Who’s Laughing NAO? Examining Perceptions of Failure in a Humorous Robot Partner

Who’s Laughing NAO? Examining Perceptions of Failure in a Humorous Robot Partner
Haley N. Green, Md Mofijul Islam, Shahira Ali, Tariq Iqbal

HRI 2022
Session: Perceptions of Robots and Humans (2)

Abstract
Social robots are being deployed to interact with people in various scenarios, where they are expected to incorporate human-like conversational strategies to achieve fluency in interactions. For example, current robots are designed to perform advanced communication strategies (i.e., personal anecdotes, explanations, and apologies) to recover from task failure. However, these tactics are not always sufficient for failure recovery as they can be lengthy, unimaginative, and insufficient for encouraging future interactions. In human-human interactions, people often use humor as a low-risk and engaging method for managing failures. Thus, the successful execution of advanced, human-like humor could enable robots to recover from task failures more efficiently. In this paper, we present a human-robot interaction study (n = 288) exploring how a robot's utilization of various human-like humor types (i.e., affiliative, aggressive, self-enhancing, and self-defeating) are perceived by a human teammate and an external observer of the interaction. Additionally, we have explored the effects of performance, humor type, perspective, and previous experience with robots on the participants' perceptions of warmth, competence, and the robot as a teammate.
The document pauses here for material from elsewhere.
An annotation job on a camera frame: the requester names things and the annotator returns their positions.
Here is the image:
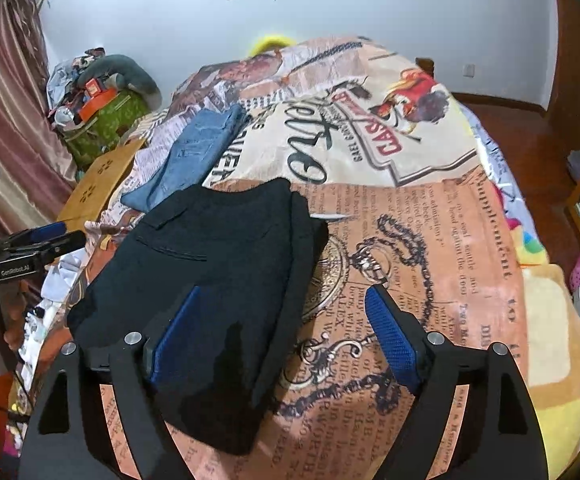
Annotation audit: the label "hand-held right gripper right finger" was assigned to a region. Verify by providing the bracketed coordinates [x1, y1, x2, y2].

Our results indicate that dyadic participants rated the successful robot to be more competent and a better teammate than the bystander participants. Additionally, the results indicate that participants with less experience with robots found the successful robot to be more competent than participants with high levels of experience. These findings will enable the human-robot interaction community to develop more engaging robots for fluent interactive experiences in the future.